Oh. And that brings us to the best one of them all. I like to pal around the IDW booth because I know a few people there. Last WonderCon I met Anthony Del Col, Andy B. and Conor McCreery and a few staff members, so I like to check in. I especially got a kick out of IDW’s Godzilla panel, which discussed the recent start of a new Godzilla monthly title. I’ve been a fan of it since I was seven, so this was especially welcomed. But later at the booth, one guy gave me the sales pitch for a new book called Locke & Key, written by Joe Hill and illustrated by Gabriel Rodriguez. He told me that people had picked the first trade on Friday, picked up the second on Saturday and the third one on Sunday. It was a great pitch, so I picked it up. I read it that night and instantly regretted not picking it up on Friday. This book is fantastic and will definitely be the subject of my next post to Four Colors. I just picked up the second book today and already read it. This is a book I cannot get enough of and cannot wait to continue reading.
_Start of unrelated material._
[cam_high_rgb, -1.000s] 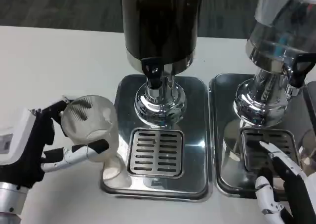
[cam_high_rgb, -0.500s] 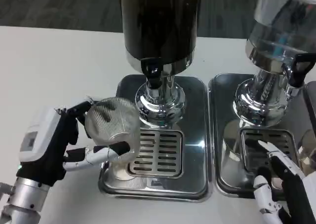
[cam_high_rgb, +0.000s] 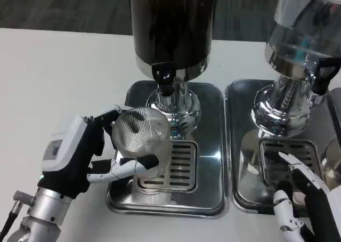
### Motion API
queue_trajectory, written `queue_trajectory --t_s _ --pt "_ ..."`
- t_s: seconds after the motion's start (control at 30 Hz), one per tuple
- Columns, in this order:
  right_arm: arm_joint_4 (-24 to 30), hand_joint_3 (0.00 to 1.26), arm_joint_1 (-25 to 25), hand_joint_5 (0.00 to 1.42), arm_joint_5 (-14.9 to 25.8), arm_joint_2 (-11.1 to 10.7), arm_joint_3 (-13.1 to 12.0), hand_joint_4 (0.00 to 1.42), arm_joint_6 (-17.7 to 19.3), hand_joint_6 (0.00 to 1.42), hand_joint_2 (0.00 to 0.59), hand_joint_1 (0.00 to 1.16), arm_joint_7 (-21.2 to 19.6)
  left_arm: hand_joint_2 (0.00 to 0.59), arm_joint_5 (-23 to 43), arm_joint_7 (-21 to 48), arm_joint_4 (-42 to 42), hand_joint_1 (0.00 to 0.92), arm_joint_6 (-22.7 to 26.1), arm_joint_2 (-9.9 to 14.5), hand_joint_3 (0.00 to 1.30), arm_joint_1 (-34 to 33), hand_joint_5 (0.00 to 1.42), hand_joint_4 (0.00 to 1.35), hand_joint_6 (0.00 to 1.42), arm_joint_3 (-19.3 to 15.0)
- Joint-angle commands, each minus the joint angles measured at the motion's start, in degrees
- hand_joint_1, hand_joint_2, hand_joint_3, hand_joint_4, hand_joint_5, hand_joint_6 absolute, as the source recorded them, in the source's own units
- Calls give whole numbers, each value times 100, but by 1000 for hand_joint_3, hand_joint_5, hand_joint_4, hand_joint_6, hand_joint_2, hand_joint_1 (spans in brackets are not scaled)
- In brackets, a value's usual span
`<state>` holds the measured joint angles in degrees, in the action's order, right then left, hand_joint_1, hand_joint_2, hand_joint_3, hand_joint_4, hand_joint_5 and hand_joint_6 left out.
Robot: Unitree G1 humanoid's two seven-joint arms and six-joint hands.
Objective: Grasp the cup under the faucet to collect the drink, then remove the cup.
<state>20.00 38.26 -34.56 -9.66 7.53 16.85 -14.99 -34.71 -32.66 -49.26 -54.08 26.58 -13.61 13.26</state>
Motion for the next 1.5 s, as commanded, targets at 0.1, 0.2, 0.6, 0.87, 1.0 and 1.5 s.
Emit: queue_trajectory --t_s 0.1,0.2,0.6,0.87,1.0,1.5 --pt "119 250 115 159 -13 8 -22 164 59 113 571 132 -38 99 -38 55 -121 346 73 -102 617 -221 913 669 1260 100" --pt "143 250 166 159 -11 15 -31 164 56 113 571 134 -44 97 -62 55 -189 344 120 -152 618 -277 914 670 1260 166" --pt "250 250 307 159 -2 28 -59 164 45 113 571 139 -31 95 -133 57 -457 341 223 -309 618 -452 905 662 1260 331" --pt "314 250 404 159 27 22 -104 164 53 113 571 142 -39 94 -211 14 -691 340 322 -371 618 -579 895 654 1227 429" --pt "374 250 438 159 -33 53 -71 164 20 113 571 143 -34 96 -208 15 -756 336 325 -358 616 -609 887 645 1225 443" --pt "428 258 395 159 -130 138 -21 164 -20 113 576 146 -2 94 -197 44 -932 325 363 -351 591 -714 861 629 1197 469"
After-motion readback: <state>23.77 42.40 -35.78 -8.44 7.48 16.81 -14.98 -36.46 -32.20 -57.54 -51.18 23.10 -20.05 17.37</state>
This was a chill weekend in San Francisco. The weather was nice, the crowd was mellow. It was just about the love of comics. No big draw, no reason to wait in long lines other then a passion for reading comics. As Comic Con now looms over our heads, the chill times will be a thing of the past. The excitement will be maddening and not everyone will remember the joy of reading. It’s a little cynical, but I just blame that on WonderCon making me too optimistic.

Comic-Con is July 20 – 24 in San Diego, CA.